The new petrol engines are used across the Citroen range, and the BlueHDi is based on existing diesel technology, so it should be reliable.
The company has been trying hard to shake off its reputation for poor build quality and patchy reliability. It finished 20th in the manufacturers’ chart of our Driver Power 2015 satisfaction survey, which suggests otherwise, until you realise this represents an improvement of six places on the previous year.
Another by-product of cutting 200kg from the kerbweight compared to the C4 hatch is that consumables such as the brake pads and tyres should function better for longer.
Unfortunately, by producing a more simple car, Citroen has achieved a disappointing result in Euro NCAP crash tests. The C4 Cactus scored only four out of five stars in the independent assessments, with a low rating in the safety assist category – the Nissan Juke fares much better in this regard.
Still, the rest of the Citroen’s standard safety kit is well up to the class benchmark, and includes six airbags, stability control and cruise control with a programmable speed limiter.

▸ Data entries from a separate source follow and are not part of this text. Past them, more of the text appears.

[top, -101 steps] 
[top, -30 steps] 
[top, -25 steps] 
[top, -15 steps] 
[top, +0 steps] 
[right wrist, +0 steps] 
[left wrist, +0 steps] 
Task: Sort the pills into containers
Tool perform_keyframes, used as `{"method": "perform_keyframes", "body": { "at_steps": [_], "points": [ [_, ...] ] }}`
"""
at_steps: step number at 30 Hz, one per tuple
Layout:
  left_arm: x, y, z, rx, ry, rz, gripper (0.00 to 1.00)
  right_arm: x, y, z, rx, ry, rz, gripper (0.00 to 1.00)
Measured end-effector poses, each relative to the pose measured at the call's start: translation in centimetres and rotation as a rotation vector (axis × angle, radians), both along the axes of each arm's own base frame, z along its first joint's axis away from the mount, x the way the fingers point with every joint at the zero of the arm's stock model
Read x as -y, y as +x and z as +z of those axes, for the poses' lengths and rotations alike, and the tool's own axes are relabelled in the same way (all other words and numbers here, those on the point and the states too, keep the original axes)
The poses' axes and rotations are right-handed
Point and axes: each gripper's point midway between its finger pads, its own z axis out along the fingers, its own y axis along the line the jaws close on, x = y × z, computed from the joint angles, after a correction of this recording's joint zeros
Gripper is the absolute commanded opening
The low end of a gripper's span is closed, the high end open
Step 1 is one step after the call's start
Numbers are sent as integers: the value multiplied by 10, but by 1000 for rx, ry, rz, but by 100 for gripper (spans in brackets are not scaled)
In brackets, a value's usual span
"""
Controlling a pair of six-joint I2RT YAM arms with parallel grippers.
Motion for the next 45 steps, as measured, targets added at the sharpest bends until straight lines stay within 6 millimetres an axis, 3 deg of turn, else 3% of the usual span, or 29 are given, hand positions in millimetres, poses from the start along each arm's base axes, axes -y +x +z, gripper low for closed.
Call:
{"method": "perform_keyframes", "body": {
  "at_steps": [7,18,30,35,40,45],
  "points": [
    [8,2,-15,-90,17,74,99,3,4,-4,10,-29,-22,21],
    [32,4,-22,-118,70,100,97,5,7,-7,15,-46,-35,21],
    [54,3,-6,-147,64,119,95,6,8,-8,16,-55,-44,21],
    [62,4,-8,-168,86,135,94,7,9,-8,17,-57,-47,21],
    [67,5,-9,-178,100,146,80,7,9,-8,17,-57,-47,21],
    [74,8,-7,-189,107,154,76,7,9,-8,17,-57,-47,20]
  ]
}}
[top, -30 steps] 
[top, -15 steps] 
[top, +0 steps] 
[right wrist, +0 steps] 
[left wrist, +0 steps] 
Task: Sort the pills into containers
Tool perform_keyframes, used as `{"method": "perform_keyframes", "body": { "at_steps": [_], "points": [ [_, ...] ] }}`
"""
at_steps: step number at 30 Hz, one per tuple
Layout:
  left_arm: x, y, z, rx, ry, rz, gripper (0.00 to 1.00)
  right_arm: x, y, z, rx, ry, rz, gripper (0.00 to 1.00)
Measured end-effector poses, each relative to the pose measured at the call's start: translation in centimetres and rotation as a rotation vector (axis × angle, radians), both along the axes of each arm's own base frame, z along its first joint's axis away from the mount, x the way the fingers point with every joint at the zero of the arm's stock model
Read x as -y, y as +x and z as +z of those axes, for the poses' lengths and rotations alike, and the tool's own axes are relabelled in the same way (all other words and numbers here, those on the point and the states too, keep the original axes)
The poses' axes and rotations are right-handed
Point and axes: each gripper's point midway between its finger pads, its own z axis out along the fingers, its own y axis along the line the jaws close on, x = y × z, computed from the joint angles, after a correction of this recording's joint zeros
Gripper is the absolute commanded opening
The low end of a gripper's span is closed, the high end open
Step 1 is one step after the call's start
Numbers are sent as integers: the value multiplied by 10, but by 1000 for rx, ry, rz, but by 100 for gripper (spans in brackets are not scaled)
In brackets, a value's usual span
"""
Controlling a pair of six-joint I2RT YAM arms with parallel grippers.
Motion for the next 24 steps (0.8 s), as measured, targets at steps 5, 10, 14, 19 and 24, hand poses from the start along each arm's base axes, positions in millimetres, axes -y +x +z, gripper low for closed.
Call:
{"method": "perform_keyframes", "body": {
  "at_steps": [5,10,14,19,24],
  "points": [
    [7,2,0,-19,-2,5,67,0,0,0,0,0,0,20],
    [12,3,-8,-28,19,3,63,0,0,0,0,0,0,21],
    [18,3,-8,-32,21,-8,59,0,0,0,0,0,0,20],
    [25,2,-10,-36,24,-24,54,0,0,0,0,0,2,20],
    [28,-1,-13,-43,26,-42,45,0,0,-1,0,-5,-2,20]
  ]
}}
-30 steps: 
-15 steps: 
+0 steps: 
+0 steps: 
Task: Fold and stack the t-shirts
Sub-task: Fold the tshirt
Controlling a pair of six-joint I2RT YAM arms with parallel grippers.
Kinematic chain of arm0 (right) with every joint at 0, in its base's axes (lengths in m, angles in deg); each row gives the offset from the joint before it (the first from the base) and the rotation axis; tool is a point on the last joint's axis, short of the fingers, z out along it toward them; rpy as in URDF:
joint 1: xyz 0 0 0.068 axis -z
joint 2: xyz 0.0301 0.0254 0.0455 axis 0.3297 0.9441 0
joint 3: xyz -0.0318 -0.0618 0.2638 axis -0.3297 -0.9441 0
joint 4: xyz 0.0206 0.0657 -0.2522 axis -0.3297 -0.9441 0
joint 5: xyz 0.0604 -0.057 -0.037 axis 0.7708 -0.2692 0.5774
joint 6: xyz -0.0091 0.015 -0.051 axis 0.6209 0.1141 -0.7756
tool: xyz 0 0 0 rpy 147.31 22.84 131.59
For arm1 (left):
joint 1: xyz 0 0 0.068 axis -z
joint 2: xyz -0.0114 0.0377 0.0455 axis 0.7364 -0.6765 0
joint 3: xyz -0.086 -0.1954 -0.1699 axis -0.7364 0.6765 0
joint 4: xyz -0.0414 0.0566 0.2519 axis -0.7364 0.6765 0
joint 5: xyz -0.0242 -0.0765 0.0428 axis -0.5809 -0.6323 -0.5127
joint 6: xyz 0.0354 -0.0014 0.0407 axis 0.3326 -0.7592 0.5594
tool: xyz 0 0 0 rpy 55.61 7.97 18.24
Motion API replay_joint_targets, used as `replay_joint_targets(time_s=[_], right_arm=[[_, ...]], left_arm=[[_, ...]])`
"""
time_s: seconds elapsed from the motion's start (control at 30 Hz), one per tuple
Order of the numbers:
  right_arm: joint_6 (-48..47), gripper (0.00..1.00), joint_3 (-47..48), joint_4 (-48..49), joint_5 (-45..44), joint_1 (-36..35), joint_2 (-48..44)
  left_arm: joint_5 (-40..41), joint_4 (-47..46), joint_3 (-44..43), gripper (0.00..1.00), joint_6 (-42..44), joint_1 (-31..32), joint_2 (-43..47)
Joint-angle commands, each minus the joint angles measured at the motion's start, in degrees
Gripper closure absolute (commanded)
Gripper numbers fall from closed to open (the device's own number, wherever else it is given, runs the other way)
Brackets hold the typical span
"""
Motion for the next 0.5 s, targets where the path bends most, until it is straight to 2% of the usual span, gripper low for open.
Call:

The C4 Cactus comes with a three-year/60,000-mile warranty. This isn’t much to shout about when Kia offers a seven-year/100,000-mile package, while the likes of Hyundai and Toyota provide five years’ cover with their new cars. But the Nissan Juke offers a similar warranty from new.
Citroen servicing is usually pretty cost-effective, and the C4 Cactus shouldn’t prove an exception being based on the firm’s supermini underneath. Dealers offer interest-free payment plans, too, so you can get two or three years’ worth of maintenance with fixed monthly instalments.